→ **Exercise**
Taking the line with "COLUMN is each" as the first and the last line of the listing as the final one, please copy exactly those lines and no others, without pictures.

Top of The data

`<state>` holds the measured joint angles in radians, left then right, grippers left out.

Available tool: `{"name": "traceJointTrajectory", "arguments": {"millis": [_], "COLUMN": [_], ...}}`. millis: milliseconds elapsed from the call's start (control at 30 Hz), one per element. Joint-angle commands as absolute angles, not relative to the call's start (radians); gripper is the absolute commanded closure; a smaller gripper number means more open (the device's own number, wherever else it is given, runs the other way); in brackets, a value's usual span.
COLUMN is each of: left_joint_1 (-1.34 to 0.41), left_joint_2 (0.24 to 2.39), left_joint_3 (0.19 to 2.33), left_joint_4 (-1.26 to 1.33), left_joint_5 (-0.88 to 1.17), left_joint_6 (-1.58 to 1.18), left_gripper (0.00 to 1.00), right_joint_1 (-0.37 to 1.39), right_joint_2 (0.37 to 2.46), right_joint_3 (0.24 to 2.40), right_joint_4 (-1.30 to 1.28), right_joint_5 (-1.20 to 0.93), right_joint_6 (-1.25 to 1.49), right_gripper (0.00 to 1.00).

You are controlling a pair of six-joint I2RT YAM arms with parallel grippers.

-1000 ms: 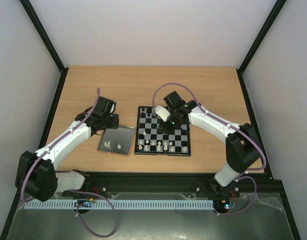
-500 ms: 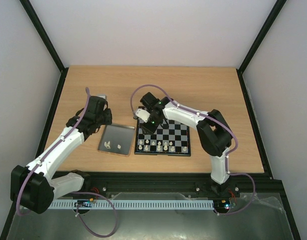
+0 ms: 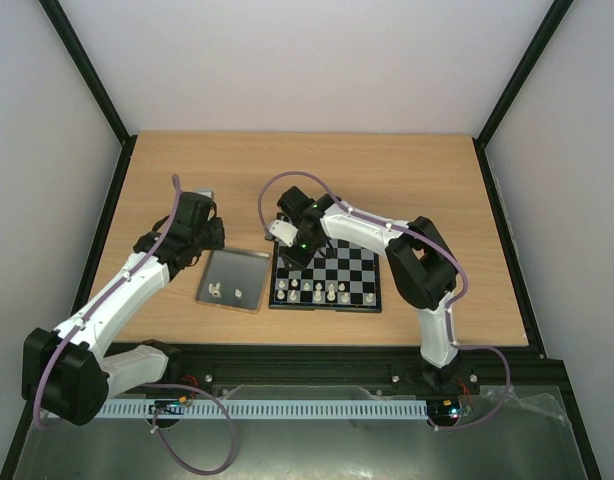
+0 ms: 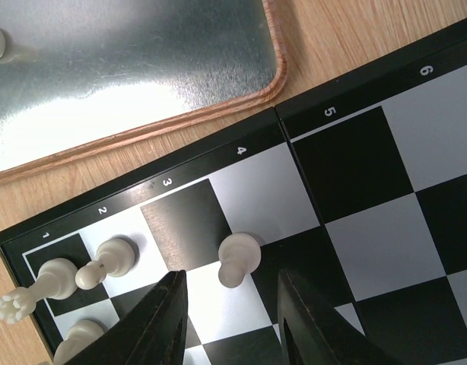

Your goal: Set up the chess pieces on the board

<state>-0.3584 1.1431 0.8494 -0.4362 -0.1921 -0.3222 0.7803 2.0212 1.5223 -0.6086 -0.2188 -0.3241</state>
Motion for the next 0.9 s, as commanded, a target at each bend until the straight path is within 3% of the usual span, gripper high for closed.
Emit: {"name": "traceJointTrajectory", "arguments": {"millis": [0, 500, 867], "left_joint_1": [-0.35, -0.349, -0.349], "left_joint_2": [1.149, 1.16, 1.162], "left_joint_3": [0.838, 0.836, 0.834], "left_joint_4": [-0.434, -0.434, -0.434], "left_joint_5": [-0.201, -0.189, -0.186], "left_joint_6": [-0.327, -0.33, -0.33], "left_gripper": [0.6, 0.6, 0.6], "right_joint_1": [0.786, 0.788, 0.788], "right_joint_2": [2.05, 2.067, 2.078], "right_joint_3": [1.557, 1.572, 1.577], "right_joint_4": [-0.662, -0.663, -0.665], "right_joint_5": [-0.219, -0.219, -0.224], "right_joint_6": [-0.306, -0.296, -0.295], "right_gripper": [0.66, 0.78, 0.8]}}
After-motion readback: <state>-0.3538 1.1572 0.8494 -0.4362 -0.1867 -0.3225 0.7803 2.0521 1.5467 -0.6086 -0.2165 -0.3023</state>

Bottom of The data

→ **Task response**
COLUMN is each of: left_joint_1 (-1.34 to 0.41), left_joint_2 (0.24 to 2.39), left_joint_3 (0.19 to 2.33), left_joint_4 (-1.26 to 1.33), left_joint_5 (-0.88 to 1.17), left_joint_6 (-1.58 to 1.18), left_gripper (0.00 to 1.00), right_joint_1 (-0.37 to 1.39), right_joint_2 (0.37 to 2.46), right_joint_3 (0.24 to 2.40), right_joint_4 (-1.30 to 1.28), right_joint_5 (-1.20 to 0.93), right_joint_6 (-1.25 to 1.49), right_gripper (0.00 to 1.00).

You are controlling a pair of six-joint I2RT YAM arms with parallel grippers.

-1000 ms: 
-500 ms: 
+0 ms: 
+0 ms: 

Your goal: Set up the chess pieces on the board

<state>-0.3584 1.1431 0.8494 -0.4362 -0.1921 -0.3222 0.7803 2.0212 1.5223 -0.6086 -0.2188 -0.3241</state>
Motion for the next 0.9 s, as commanded, a target at each bend until the straight path is within 3% of the usual span, gripper high for closed.
Emit: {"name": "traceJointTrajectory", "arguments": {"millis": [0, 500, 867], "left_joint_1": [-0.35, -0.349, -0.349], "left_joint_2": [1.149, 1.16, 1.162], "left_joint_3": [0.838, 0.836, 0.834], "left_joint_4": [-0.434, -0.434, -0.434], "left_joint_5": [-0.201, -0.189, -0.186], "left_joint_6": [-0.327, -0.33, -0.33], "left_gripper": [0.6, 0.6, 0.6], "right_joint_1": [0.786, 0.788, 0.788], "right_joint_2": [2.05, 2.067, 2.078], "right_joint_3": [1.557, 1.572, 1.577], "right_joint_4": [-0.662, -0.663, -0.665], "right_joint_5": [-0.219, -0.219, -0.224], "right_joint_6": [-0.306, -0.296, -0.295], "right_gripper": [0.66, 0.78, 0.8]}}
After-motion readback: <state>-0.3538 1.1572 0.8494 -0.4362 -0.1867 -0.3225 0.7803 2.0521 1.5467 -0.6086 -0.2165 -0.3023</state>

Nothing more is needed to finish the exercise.